Una generalización común es pretender asociar todo lo relacionado a la derecha con el fascismo, por cuanto la derecha política no es monolítica, sino que comprende una gama de ideas y movimientos que podrían tener diferencias entre sí. Entre los movimientos de derecha hay líneas tales como el conservadurismo, que prioriza la tradición, el orden social y la estabilidad, en ocasiones asociando la importancia entre el libre mercado y el tradicionalismo institucional (religión, familia, etc.).

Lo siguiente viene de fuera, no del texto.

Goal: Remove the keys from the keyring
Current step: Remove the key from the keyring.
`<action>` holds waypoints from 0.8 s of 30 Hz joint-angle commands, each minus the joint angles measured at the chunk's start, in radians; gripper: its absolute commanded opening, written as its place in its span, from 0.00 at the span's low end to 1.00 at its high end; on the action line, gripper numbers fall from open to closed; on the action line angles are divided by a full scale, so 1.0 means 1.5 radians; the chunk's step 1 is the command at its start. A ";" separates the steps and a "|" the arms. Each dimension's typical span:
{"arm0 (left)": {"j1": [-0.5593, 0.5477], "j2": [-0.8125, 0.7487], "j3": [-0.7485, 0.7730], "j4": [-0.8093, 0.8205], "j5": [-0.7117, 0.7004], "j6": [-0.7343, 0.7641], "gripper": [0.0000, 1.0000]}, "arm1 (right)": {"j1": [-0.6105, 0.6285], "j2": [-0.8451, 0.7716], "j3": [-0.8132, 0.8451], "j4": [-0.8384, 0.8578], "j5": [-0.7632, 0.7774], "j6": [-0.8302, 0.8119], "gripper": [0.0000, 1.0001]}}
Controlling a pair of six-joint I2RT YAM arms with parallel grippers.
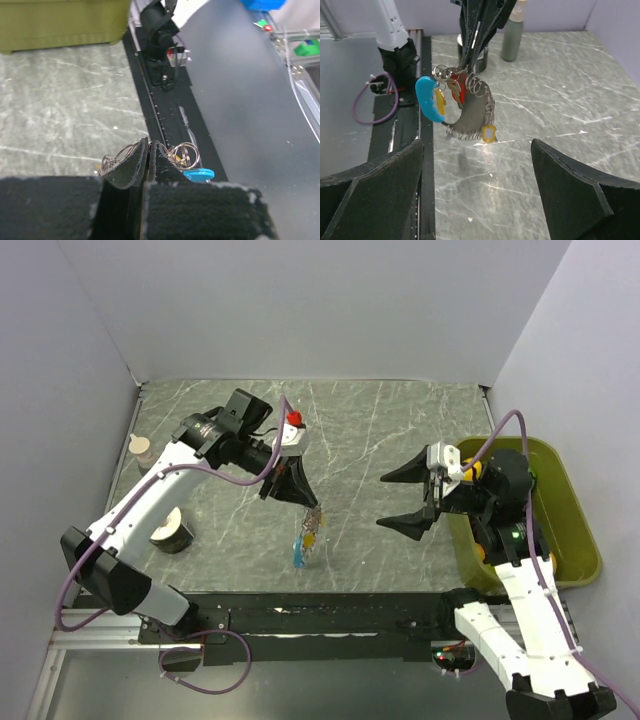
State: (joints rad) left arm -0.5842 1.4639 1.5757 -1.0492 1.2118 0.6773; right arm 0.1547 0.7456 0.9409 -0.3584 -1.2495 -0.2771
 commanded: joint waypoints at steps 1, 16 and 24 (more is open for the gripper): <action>-0.003 0.010 0.033 -0.057 0.096 0.085 0.01 | 0.026 0.011 -0.002 0.026 0.008 0.005 0.93; -0.003 -0.004 -0.042 0.185 0.056 -0.159 0.01 | 0.147 0.047 -0.029 0.090 0.140 0.040 0.82; -0.003 0.023 -0.037 0.223 0.046 -0.209 0.01 | 0.201 0.082 -0.036 0.101 0.174 0.044 0.73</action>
State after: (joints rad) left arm -0.5842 1.4879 1.4963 -0.7738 1.2423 0.4091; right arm 0.4294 0.8532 0.8936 -0.2684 -1.0340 -0.2264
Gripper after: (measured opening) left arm 0.025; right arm 0.734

Se puede mencionar también el nacionalismo que pone por encima de todo la defensa de la identidad nacional, más allá de cualquier valor externo o supranacional. Abogan por la soberanía, el control migratorio, sin necesariamente tener un discurso racista o autoritario, aunque en ocasiones, como pasa con el enfoque neoconservador, se promociona el uso de la fuerza militar para imponer algunos criterios o los valores que sigue el país como tal.

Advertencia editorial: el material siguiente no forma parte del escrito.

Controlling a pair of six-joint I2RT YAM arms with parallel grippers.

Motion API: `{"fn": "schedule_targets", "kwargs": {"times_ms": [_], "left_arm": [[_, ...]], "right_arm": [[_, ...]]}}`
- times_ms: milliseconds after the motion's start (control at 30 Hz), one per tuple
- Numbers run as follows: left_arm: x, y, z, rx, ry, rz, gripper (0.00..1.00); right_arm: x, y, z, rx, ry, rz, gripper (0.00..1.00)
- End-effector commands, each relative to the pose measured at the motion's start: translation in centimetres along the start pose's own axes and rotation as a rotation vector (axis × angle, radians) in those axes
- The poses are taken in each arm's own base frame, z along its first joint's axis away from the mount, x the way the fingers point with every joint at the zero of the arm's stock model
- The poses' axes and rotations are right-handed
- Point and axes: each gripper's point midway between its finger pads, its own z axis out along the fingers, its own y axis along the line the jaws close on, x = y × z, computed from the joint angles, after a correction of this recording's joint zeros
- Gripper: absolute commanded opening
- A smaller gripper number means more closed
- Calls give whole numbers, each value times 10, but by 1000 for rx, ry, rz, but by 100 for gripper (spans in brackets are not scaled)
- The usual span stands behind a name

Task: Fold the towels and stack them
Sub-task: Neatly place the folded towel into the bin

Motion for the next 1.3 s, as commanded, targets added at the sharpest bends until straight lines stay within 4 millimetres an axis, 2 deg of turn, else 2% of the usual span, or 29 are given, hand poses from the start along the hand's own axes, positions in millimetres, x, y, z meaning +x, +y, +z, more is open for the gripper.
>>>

Pero también se podría citar una especie de “fascismo de izquierda”, o más bien movimientos de izquierda con tendencias fascistoides, tal es el caso del nacionalbolchevismo, que abogaba por un Estado autoritario, centralizando políticas sociales desde un enfoque nacionalista. Así también se pueden caracterizar algunos sectores vinculados al peronismo argentino, que, si bien no se puede tildar de “fascista” por sí mismo, hacía una mezcla entre los elementos de las luchas sociales, el sindicalismo y la justicia social con el nacionalismo y el control estatal.

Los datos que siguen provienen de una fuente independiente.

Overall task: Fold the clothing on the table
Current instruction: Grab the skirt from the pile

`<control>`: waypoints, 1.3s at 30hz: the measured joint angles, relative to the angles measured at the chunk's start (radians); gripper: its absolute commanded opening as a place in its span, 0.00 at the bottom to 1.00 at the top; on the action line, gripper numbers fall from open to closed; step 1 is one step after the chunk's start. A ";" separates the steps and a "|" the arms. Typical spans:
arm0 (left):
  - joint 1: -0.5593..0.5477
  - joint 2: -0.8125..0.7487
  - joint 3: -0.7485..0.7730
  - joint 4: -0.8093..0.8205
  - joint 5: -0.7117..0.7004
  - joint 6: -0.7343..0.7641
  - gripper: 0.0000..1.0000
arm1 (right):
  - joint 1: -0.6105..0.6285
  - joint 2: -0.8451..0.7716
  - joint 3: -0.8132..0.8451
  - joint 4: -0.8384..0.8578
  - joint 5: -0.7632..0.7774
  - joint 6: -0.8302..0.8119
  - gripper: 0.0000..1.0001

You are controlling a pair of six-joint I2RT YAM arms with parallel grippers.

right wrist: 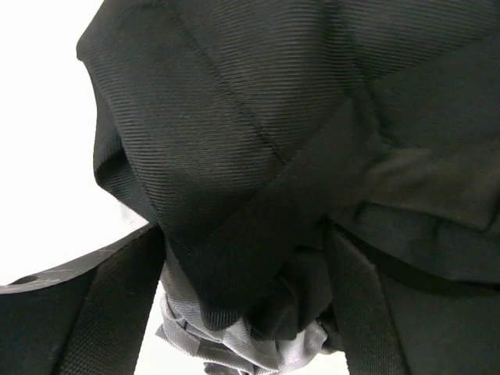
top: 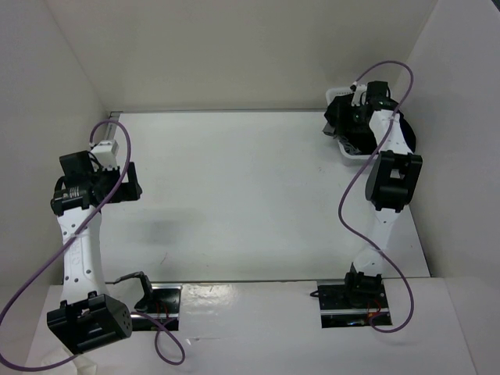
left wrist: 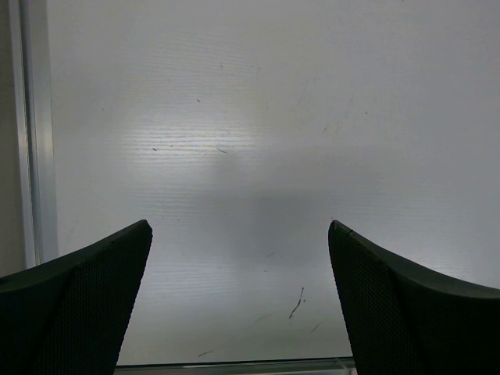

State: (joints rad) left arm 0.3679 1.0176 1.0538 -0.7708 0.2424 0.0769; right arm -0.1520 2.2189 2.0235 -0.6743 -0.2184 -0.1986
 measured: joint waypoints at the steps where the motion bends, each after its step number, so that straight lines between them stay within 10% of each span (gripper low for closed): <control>1: 0.000 0.000 0.000 0.000 0.000 0.000 1.00 | -0.011 0.000 0.005 -0.003 -0.010 0.000 0.84; 29: 0.000 0.027 0.000 -0.014 0.020 0.003 1.00 | -0.079 -0.034 0.094 -0.045 -0.119 0.017 0.85; 39: 0.000 0.033 0.000 -0.014 0.024 0.003 1.00 | -0.070 -0.034 0.025 -0.045 -0.092 -0.008 0.59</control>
State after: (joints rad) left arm 0.3683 1.0508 1.0538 -0.7845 0.2668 0.0795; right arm -0.2222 2.1849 2.0487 -0.7189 -0.3103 -0.2070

Nuevamente, si por lo regular se asocia a la derecha histórica con el fascismo, hay algunos guiños en grupos de izquierda que podrían caer en algo similar, por lo que el análisis del fenómeno bajo el péndulo tradicional de la política se quedaría corto para abordar casos en los que efectivamente sí esté dentro de los parámetros remarcados anteriormente.

Por último, el uso excesivo del término podría, eventualmente, como en el cuento de Juanito y el Lobo, insistir tanto en atacar como fascista todo aquello que no gusta que cuando llegue verdaderamente no se sabrá distinguir y por lo tanto no se podremos combatirlo con herramientas idóneas.